EXERCISE DETAILS — Your reply should be one number: how many lines of the material contain the word "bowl".

INFORMATION PROVIDED —
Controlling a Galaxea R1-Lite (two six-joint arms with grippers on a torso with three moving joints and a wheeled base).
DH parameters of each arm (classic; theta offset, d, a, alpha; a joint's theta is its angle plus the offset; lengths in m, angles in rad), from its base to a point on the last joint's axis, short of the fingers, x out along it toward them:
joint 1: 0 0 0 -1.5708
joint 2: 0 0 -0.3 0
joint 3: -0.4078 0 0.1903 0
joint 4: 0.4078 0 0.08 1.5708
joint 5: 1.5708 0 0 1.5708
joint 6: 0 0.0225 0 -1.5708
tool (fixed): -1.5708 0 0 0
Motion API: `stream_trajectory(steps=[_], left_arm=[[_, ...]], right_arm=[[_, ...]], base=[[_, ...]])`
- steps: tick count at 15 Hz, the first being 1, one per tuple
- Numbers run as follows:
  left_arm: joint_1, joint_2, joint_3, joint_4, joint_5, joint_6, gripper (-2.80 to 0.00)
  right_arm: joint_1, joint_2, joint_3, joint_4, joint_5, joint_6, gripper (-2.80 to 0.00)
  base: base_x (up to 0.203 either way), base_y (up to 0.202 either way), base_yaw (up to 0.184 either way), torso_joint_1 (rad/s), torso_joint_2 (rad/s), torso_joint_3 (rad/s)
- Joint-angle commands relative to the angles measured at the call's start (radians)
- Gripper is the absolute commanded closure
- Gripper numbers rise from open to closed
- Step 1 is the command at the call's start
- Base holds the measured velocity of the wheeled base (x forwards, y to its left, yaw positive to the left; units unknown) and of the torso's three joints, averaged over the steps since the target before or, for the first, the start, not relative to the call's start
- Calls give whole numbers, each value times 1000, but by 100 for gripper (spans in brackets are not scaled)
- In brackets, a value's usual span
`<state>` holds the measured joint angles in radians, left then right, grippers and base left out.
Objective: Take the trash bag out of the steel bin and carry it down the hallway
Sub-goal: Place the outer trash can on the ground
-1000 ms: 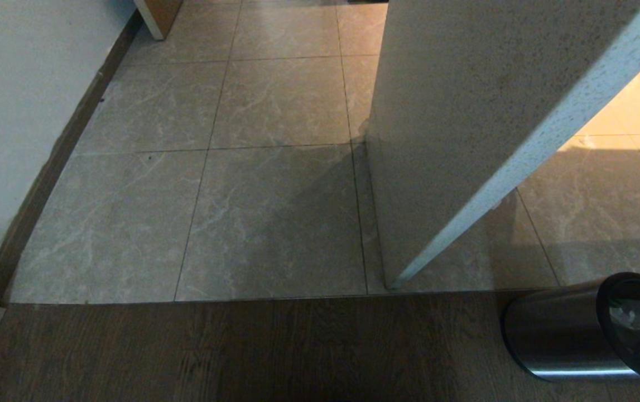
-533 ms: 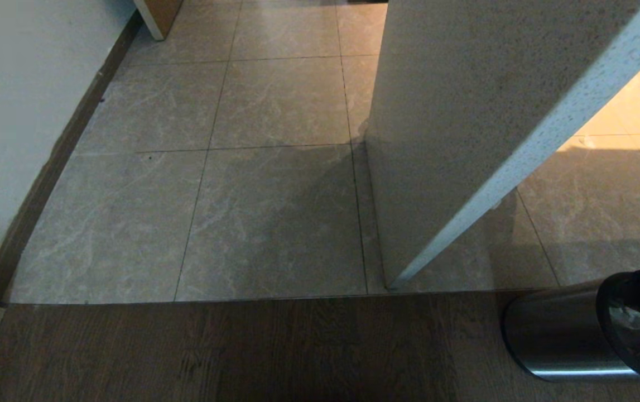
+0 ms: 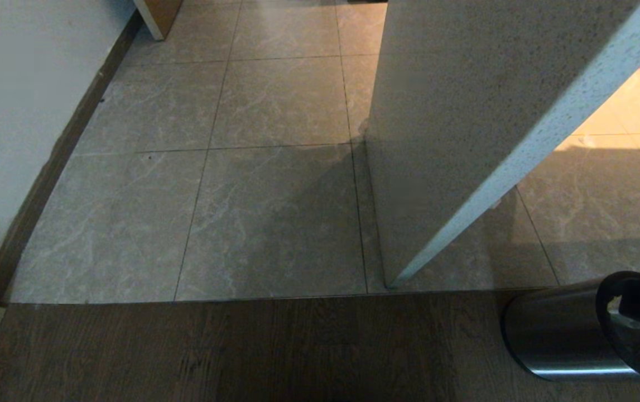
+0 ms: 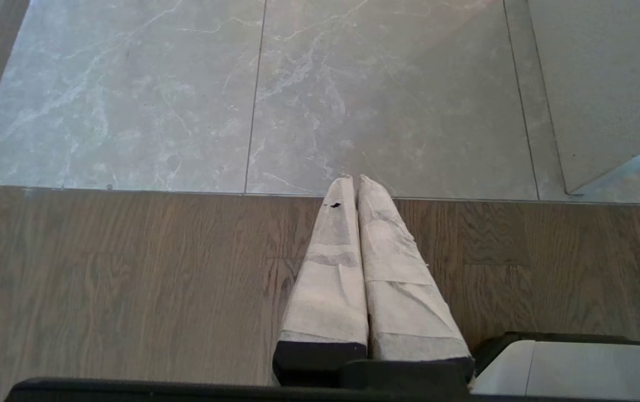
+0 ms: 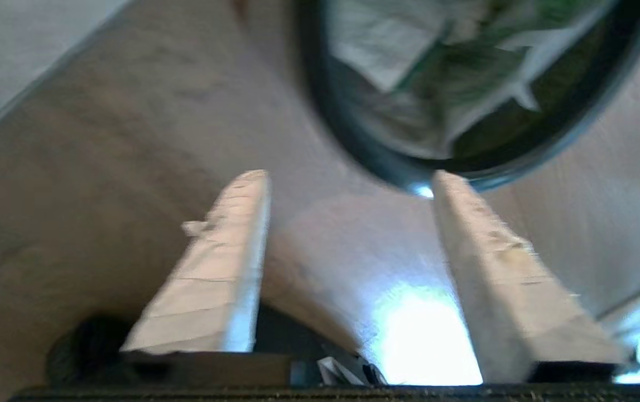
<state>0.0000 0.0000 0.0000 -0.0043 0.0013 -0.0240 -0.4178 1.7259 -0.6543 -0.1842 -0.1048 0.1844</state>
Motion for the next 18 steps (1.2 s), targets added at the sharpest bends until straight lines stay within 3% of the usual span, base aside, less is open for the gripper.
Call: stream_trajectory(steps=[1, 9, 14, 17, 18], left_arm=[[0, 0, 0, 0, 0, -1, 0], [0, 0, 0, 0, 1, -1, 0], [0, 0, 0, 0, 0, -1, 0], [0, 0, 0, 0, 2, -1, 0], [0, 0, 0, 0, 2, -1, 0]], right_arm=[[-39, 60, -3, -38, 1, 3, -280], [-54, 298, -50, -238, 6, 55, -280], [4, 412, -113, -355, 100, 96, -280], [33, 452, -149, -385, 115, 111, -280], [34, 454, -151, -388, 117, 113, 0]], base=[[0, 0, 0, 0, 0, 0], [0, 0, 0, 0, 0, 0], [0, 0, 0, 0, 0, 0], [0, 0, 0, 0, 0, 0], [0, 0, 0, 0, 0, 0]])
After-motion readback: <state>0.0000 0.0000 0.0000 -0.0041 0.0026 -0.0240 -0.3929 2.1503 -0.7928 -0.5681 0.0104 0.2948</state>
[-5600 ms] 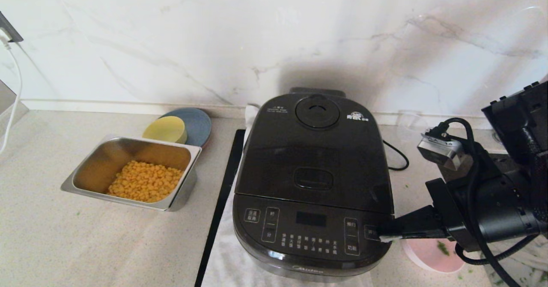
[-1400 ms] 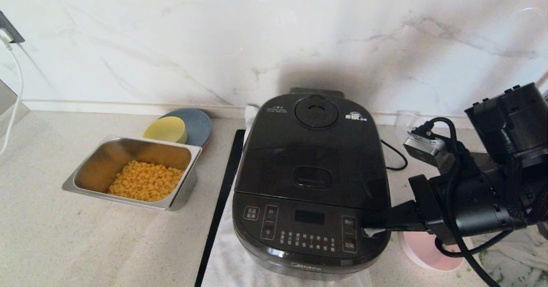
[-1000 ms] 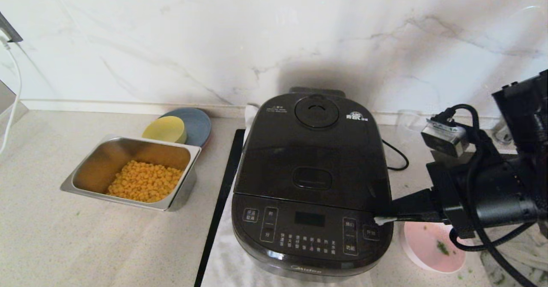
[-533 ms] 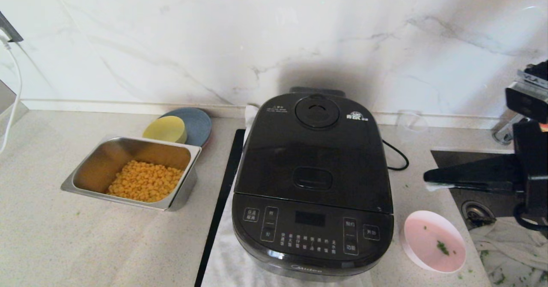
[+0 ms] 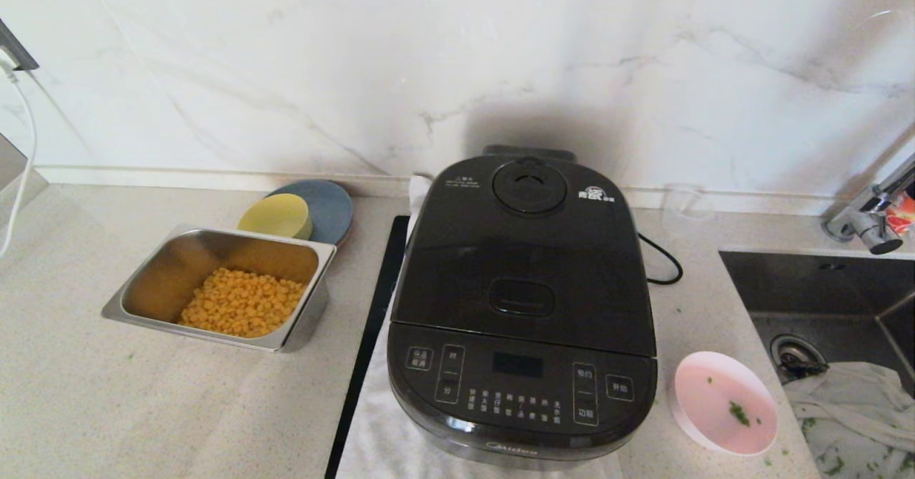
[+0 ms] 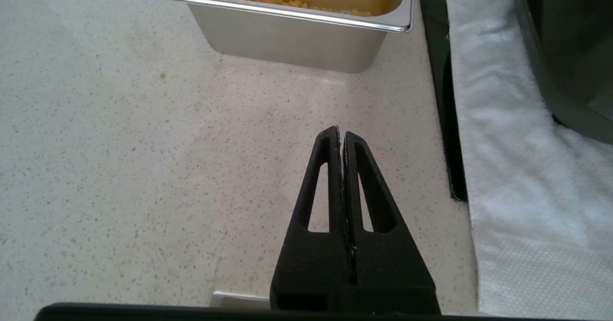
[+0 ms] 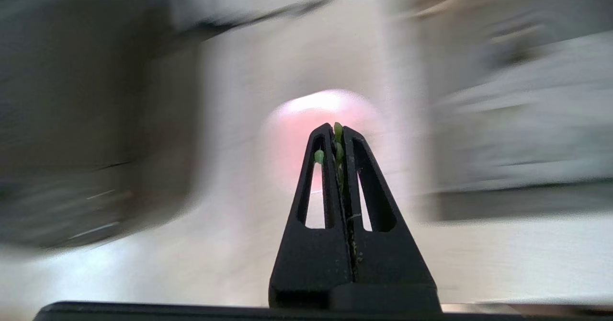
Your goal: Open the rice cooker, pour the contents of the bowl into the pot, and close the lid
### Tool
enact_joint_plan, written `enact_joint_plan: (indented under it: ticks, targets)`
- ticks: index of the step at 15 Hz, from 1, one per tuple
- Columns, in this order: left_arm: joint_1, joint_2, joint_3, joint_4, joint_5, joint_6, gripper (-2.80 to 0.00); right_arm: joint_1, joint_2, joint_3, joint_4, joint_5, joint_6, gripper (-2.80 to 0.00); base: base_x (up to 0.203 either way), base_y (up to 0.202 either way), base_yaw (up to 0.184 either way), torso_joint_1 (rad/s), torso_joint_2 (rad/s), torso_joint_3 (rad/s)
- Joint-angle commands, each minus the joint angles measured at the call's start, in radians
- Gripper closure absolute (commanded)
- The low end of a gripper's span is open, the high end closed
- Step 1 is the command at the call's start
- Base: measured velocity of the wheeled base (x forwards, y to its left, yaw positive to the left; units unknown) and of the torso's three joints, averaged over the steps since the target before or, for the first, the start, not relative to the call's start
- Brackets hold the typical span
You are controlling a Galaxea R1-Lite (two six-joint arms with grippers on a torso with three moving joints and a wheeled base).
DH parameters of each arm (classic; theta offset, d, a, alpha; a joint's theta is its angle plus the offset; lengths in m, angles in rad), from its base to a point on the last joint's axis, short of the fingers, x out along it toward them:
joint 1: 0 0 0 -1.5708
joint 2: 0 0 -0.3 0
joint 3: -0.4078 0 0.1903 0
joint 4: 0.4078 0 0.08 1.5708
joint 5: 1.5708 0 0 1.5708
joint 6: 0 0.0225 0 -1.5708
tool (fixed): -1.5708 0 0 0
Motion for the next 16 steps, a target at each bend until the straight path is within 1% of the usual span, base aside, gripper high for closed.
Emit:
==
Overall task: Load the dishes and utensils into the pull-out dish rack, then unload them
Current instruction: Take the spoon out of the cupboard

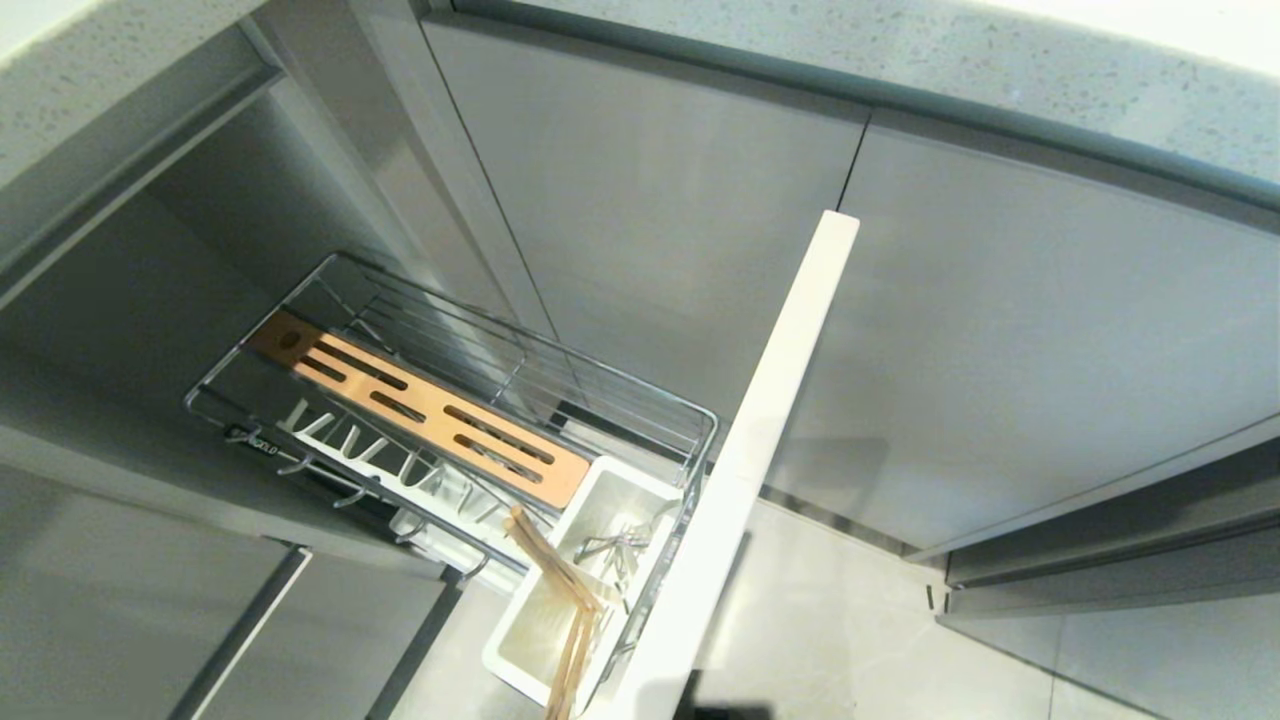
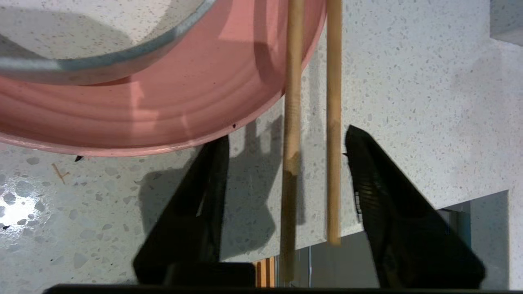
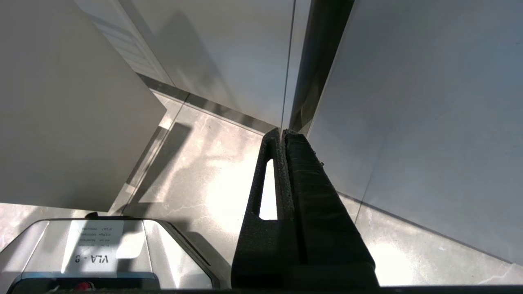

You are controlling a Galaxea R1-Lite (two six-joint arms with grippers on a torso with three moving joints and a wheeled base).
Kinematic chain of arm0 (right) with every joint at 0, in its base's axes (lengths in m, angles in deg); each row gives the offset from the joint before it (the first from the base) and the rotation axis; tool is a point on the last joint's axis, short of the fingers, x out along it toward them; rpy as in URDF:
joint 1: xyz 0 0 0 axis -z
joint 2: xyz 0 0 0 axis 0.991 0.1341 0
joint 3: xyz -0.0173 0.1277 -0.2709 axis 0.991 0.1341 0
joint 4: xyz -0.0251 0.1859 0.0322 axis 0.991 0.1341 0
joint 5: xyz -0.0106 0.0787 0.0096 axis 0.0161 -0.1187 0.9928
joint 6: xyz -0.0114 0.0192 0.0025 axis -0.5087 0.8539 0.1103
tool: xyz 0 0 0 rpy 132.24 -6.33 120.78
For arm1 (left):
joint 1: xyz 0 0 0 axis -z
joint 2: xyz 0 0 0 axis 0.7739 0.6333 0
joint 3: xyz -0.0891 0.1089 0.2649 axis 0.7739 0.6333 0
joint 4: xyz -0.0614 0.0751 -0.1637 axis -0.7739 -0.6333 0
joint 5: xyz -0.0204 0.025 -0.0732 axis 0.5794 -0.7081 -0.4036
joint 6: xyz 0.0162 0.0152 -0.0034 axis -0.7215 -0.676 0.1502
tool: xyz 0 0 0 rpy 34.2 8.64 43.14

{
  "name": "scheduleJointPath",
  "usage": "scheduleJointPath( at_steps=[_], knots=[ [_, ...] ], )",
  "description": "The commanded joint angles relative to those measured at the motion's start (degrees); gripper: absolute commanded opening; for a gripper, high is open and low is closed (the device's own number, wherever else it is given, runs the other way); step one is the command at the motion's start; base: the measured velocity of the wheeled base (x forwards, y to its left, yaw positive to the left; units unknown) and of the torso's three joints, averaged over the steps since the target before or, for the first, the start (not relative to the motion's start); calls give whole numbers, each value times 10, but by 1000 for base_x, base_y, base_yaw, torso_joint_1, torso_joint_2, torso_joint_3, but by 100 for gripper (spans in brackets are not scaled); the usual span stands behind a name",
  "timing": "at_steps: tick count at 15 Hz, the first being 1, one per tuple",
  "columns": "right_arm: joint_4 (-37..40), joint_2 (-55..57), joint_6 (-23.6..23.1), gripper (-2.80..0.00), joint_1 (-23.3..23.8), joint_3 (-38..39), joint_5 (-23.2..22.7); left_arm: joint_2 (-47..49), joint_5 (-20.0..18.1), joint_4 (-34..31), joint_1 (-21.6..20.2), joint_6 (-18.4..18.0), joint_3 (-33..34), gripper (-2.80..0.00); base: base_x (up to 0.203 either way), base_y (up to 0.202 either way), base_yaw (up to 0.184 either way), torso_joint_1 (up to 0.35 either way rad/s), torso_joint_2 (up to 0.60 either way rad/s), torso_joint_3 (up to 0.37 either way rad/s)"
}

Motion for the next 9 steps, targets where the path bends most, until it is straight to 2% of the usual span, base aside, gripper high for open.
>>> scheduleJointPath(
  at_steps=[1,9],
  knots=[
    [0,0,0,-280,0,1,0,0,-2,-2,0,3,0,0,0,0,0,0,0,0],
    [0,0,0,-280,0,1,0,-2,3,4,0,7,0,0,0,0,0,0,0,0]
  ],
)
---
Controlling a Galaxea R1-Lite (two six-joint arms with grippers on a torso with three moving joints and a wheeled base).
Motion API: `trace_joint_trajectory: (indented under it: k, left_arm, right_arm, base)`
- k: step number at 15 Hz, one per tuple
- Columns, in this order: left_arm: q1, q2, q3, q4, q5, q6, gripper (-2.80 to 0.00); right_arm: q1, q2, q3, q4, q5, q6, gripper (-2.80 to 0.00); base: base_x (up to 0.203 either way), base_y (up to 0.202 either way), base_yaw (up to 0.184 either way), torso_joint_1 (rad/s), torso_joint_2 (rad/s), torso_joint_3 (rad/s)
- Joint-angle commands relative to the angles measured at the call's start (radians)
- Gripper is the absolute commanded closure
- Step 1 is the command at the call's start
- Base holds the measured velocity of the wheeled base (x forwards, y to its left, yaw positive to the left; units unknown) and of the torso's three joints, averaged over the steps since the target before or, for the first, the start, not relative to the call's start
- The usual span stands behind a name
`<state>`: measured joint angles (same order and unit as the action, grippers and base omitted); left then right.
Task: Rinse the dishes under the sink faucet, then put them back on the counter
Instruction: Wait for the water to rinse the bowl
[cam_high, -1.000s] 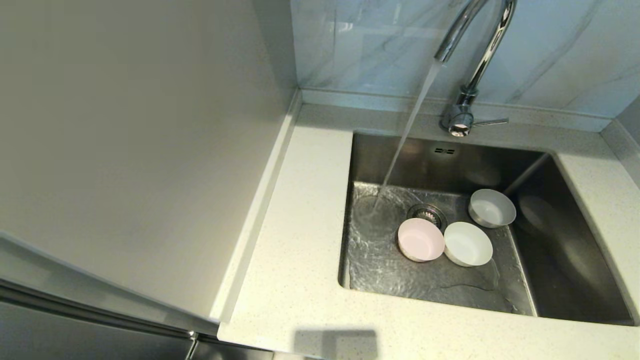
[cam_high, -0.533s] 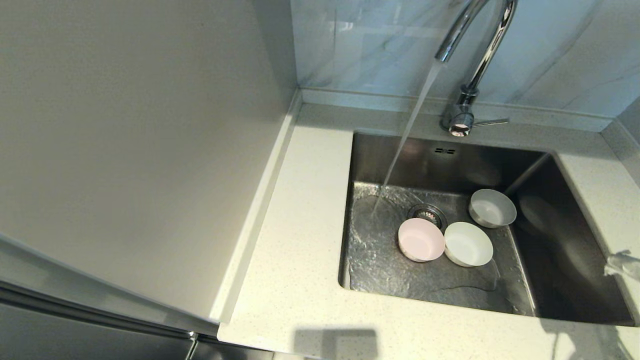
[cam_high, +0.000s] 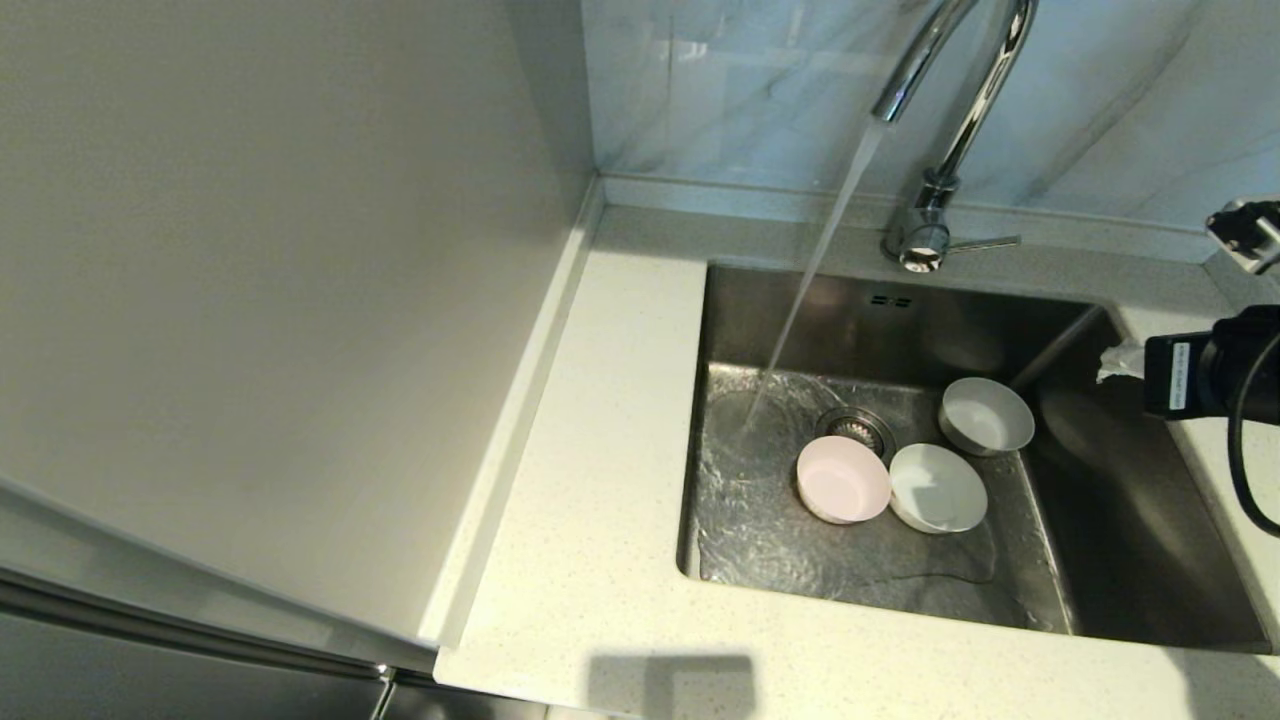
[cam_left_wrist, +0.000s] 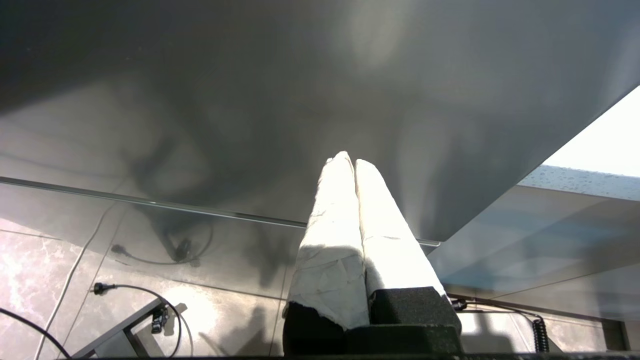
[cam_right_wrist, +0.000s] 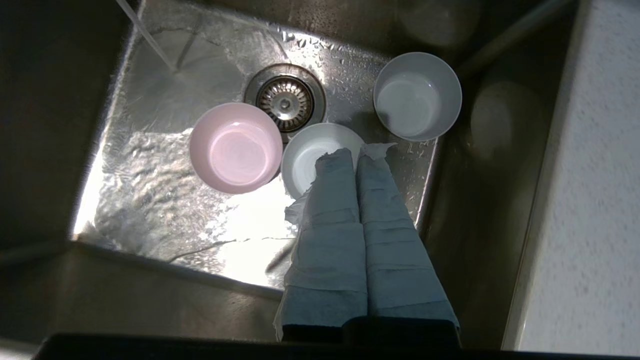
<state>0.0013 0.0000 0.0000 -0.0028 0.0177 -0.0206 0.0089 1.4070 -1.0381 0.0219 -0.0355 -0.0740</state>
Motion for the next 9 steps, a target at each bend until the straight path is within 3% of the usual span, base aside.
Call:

ANSWER TO THIS TASK — 2